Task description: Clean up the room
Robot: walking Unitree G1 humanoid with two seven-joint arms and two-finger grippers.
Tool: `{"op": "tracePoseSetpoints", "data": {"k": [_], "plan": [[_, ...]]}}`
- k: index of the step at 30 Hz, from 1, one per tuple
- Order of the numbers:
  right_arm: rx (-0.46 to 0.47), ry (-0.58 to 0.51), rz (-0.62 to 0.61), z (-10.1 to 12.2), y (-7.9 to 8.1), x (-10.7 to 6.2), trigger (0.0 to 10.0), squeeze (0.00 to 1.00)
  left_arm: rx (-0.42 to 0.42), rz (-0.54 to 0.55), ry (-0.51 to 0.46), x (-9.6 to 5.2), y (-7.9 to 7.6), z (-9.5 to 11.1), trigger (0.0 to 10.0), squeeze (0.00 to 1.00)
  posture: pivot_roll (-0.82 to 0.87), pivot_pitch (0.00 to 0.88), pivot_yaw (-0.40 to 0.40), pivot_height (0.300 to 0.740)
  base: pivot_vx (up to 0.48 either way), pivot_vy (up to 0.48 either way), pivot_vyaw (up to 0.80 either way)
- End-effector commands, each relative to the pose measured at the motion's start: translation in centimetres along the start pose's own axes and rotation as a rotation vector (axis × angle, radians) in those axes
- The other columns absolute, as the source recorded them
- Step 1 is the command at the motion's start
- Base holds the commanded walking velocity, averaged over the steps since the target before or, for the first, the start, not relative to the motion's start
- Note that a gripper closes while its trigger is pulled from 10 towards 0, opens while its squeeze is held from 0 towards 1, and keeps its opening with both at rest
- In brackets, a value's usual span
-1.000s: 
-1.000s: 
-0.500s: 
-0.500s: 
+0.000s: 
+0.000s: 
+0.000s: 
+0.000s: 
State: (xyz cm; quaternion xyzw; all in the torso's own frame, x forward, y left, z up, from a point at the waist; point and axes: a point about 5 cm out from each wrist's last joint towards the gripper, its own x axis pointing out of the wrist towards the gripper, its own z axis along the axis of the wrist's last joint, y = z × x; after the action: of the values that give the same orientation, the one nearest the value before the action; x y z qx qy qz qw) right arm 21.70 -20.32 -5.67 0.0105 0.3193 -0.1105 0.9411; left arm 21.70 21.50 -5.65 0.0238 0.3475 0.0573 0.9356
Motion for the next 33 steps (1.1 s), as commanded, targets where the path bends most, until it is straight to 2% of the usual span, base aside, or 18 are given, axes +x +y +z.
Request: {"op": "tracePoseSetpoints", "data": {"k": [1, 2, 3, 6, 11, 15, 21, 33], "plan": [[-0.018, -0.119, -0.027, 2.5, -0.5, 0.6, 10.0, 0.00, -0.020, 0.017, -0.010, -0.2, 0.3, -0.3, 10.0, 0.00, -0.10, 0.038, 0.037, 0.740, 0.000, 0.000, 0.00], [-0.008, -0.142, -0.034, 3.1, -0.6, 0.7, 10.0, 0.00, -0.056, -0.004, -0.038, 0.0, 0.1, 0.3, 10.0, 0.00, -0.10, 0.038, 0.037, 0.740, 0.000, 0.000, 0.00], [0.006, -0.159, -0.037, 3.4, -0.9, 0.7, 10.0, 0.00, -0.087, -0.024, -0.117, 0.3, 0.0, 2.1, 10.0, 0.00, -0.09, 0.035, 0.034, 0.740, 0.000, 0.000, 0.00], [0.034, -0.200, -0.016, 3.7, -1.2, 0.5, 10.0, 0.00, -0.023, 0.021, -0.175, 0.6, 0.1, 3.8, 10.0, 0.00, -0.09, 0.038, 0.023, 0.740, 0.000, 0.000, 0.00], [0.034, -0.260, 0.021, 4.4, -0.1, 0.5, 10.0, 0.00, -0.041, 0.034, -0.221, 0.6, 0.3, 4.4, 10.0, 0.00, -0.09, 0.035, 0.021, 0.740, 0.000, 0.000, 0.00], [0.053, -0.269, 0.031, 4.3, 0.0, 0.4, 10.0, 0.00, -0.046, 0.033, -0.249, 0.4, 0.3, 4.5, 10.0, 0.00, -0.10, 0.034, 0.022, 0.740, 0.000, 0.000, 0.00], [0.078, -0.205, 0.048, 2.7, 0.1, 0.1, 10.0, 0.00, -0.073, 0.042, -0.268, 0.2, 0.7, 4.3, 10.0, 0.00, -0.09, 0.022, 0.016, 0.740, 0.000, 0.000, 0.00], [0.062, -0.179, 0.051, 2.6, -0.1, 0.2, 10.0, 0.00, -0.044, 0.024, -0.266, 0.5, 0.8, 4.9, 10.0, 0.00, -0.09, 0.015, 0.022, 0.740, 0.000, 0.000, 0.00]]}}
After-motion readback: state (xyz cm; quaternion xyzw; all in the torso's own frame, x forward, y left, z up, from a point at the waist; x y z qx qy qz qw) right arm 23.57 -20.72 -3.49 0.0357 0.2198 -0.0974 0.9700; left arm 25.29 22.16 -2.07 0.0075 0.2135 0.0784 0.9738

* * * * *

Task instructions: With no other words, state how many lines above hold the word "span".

Worked solution: 2